Proteomics-Based Identification of Differentially Abundant Proteins from Human Keratinocytes Exposed to Arsenic Trioxide

Udensi K Udensi1*, Alan J Tackett2, Stephanie Byrum2, Nathan L Avaritt2, Deepanwita Sengupta2, Linley W Moreland2, Paul B Tchounwou1 and Raphael D Isokpehi1,3

1RCMI Center for Environmental Health, College of Science, Engineering and Technology, Jackson State University, Jackson Mississippi 39217, USA

2Proteomics Facility, University of Arkansas for Medical Sciences, Department of Biochemistry and Molecular Biology, Little Rock, AR 72205, USA

3Department of Biology, School of Science, Engineering and Mathematics, Bethune-Cookman University, Daytona Beach FL 32114, USA

*Corresponding Author:
Udensi K Udensi
RCMI Center for Environmental Health, College of Science
Engineering and Technology, Jackson State University
Jackson Mississippi 39217, USA
Tel: +1-214-773-5598
E-mail: [email protected]

Received Date: May 08, 2014; Accepted Date: June 24, 2014; Published Date: June 28, 2014

Citation: Udensi UK, Tackett AJ, Byrum S, Avaritt NL, Sengupta D, et al. (2014) Proteomics-Based Identification of Differentially Abundant Proteins from Human Keratinocytes Exposed to Arsenic Trioxide. J Proteomics Bioinform 7: 166-178. doi: 10.4172/jpb.1000317

Copyright: © 2014 Udensi UK, et al.

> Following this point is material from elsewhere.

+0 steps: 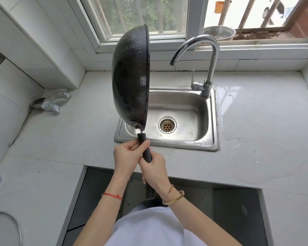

This is an open-access article distributed under the terms of the Creative Commons Attribution License, which permits unrestricted use, distribution, and reproduction in any medium, provided the original author and source are credited

Abstract

Introduction: Arsenic is a widely distributed environmental toxicant that can cause multi-tissue pathologies. Proteomic assays allow for the identification of biological processes modulated by arsenic in diverse tissue types.

Method: The altered abundance of proteins from HaCaT human keratinocyte cell line exposed to arsenic was quantified using a label-free LC-MS/MS mass spectrometry workflow. Selected proteomics results were validated using western blot and RT-PCR. A functional annotation analytics strategy that included visual analytical integration of heterogeneous data sets was developed to elucidate functional categories. The annotations integrated were mainly tissue localization, biological process and gene family.

Result: The abundance of 173 proteins was altered in keratinocytes exposed to arsenic; in which 96 proteins had increased abundance while 77 proteins had decreased abundance. These proteins were also classified into 69 Gene Ontology biological process terms. The increased abundance of transferrin receptor protein (TFRC) was validated and also annotated to participate in response to hypoxia. A total of 33 proteins (11 increased abundance and 22 decreased abundance) were associated with 18 metabolic process terms. The Glutamate--cysteine ligase catalytic subunit (GCLC), the only protein annotated with the term sulfur amino acid metabolism process, had increased abundance while succinate dehydrogenase [ubiquinone] iron-sulfur subunit, mitochondrial precursor (SDHB), a tumor suppressor, had decreased abundance.

Conclusion: A list of 173 differentially abundant proteins in response to arsenic trioxide was grouped using three major functional annotations covering tissue localization, biological process and protein families. A possible explanation for hyperpigmentation pathologies observed in arsenic toxicity is that arsenic exposure leads to increased iron uptake in the normally hypoxic human skin. The proteins mapped to metabolic process terms and differentially abundant are candidates for evaluating metabolic pathways perturbed by arsenicals.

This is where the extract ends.